Czy córka Mastalerczuków czuła się winna temu, co się stało?
- Nie. Ma tylko poczucie, że ma większą władzę nad nami. Na dochodzeniu czułem jakby córka mówiła nam jak mamy żyć, a nie odwrotnie – mówi pan Mirosław.
Model szwedzki
Czy model szwedzki jest skuteczny? Dlaczego tak łatwo odbiera się dzieci rodzicom biologicznym? Reporter Uwagi! rozmawiał z psychiatrą i autorem książek o systemie wychowania - Davidem Eberhardem.
- Szwedzi są w dużej mierze indywidualistami, dla których więzy rodzinne nie są zbyt ważne. Dlatego społeczeństwo zastąpiło instytucje rodziny instytucjami państwa – tłumaczy David Eberhard. I dodaje: - Szwedzi często są przekonani, że wszyscy obcy ludzie są mniej cywilizowani od nich. Myślą, że emigranci staną się Szwedami tylko dlatego, że tak chcą i wystarczy, że będą przebywać w Szwecji. To jest taki nasz narodowy narcyzm.
- Jeśli chcemy, by dzieci imigrantów powinny być wychowane w ten sam sposób, jak my je wychowujemy, to należałoby tym ludziom powiedzieć to, zanim się tu osiedlają i postawić im taki warunek – uważa psychiatra.

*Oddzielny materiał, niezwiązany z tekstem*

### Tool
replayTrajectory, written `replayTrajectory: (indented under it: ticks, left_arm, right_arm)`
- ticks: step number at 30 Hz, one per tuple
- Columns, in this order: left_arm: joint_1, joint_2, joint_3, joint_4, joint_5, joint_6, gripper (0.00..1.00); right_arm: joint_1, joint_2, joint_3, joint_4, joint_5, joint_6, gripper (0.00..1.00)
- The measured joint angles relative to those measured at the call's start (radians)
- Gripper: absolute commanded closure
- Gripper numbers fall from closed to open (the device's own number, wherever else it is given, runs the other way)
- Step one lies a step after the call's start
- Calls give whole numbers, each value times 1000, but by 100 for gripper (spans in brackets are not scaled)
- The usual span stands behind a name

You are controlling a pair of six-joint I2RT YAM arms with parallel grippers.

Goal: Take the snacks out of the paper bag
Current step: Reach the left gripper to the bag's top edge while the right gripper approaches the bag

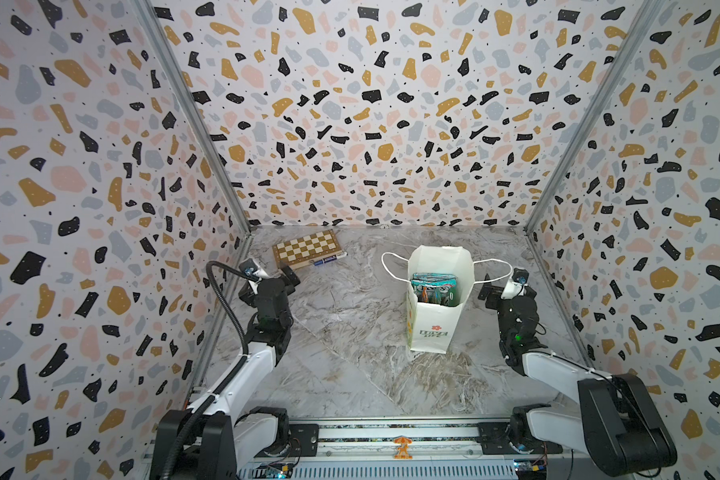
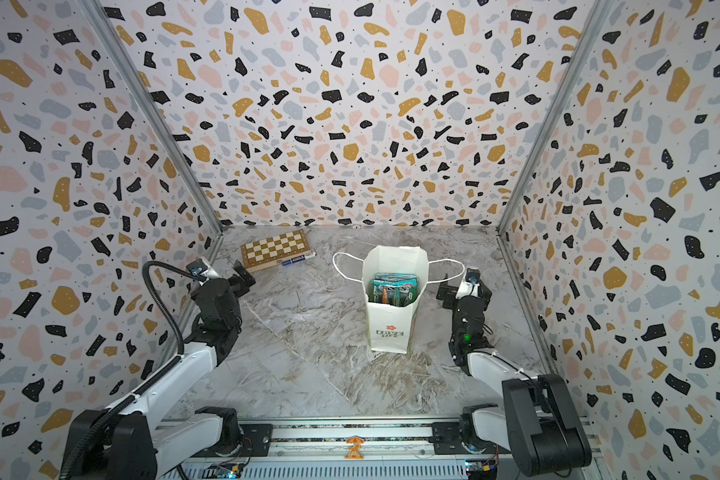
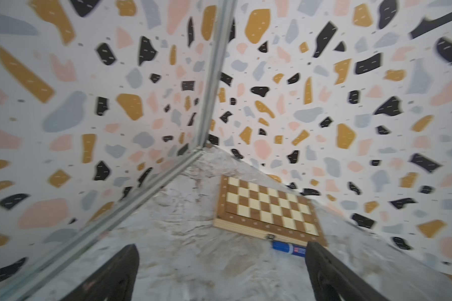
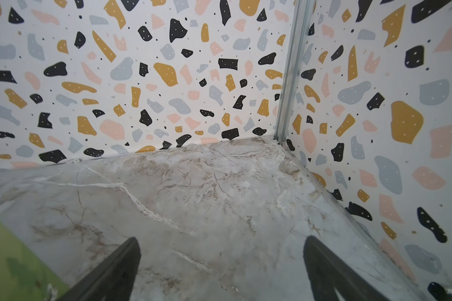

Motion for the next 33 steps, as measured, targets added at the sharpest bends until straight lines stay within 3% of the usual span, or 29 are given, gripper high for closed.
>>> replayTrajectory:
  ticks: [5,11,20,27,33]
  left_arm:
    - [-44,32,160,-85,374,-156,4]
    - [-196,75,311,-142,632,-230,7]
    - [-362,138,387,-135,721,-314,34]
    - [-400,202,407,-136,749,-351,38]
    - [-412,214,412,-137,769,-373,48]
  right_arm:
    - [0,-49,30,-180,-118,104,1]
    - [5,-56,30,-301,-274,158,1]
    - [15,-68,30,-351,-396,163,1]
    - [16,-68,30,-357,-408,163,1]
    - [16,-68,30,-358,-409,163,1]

Co dalej z odebranymi dziećmi?
Jaka droga czeka rodziców, którym odebrano cztery córki? Sąd w Szwecji podtrzymał decyzję o odebraniu. Sąd Okręgowy w Polsce ma rozpatrzyć zażalenie od państwa Klamanów. Kiedy? Jak usłyszeliśmy od sędziego, po sezonie urlopowym.
- Bardzo bym chciała wrócić do Polski, bo są tam rodzice i rodzina – mówi Kinga.
- Największym moim marzeniem jest, żeby moje dzieci wróciły całe i zdrowe, i bezpieczne do domu, reszta na pewno się ułoży. Nie pierwszy raz zaczynamy od początku i wszystko da się zrobić, ale nie bez dzieci. Nie spocznę, dopóki dzieci nie będą ze mną – mówi pani Ewa.
- Oni tak długo będą nas gnębić i karcić, aż dzieci stopniowo będą zapominały o rodzicach – uważa pan Robert.